*** Opening of RECORDS FOR THIS EXERCISE ***

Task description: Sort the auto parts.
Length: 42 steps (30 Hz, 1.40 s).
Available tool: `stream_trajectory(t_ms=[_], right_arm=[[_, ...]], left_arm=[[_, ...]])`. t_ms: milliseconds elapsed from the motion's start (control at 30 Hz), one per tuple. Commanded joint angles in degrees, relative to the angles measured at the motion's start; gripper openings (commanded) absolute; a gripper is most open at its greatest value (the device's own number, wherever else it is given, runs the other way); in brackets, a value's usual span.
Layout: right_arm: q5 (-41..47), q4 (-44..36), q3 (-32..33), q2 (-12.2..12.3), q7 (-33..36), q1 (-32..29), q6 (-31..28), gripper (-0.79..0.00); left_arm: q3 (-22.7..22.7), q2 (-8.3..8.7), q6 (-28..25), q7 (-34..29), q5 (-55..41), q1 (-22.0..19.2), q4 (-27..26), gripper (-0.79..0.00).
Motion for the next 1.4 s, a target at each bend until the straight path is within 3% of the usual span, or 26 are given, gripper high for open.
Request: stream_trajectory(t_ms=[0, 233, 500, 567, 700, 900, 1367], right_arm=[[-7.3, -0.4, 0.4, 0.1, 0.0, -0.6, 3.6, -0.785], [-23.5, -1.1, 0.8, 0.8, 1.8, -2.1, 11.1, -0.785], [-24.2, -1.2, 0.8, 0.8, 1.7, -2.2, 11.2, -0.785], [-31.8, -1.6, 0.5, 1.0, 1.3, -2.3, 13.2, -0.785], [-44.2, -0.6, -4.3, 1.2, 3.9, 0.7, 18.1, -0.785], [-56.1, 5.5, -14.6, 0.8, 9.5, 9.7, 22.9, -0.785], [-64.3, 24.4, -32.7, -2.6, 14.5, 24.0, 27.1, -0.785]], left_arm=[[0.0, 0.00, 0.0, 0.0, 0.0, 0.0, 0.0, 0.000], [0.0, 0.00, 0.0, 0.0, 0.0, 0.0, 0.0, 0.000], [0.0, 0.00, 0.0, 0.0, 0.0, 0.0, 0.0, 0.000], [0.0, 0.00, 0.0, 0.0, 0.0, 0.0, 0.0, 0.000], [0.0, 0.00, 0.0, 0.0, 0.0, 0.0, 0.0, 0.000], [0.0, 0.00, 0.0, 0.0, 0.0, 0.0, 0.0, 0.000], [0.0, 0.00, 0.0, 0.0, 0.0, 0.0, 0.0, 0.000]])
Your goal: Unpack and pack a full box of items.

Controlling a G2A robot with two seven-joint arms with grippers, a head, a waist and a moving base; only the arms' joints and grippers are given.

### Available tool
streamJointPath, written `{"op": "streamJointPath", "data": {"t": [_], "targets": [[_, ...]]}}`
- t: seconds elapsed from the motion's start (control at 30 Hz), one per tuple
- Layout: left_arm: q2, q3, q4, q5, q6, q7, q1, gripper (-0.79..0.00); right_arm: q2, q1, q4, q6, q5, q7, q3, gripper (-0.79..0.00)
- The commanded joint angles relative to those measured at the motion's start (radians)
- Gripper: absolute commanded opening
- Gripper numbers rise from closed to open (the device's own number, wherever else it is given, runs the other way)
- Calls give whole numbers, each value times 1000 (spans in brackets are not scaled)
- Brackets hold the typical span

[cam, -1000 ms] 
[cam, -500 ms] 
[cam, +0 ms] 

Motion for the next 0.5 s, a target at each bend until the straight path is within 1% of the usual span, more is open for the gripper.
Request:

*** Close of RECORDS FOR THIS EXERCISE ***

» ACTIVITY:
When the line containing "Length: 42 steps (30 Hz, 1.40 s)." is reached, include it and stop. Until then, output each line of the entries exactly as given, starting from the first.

» SOLUTION BELOW:
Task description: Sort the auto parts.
Length: 42 steps (30 Hz, 1.40 s).

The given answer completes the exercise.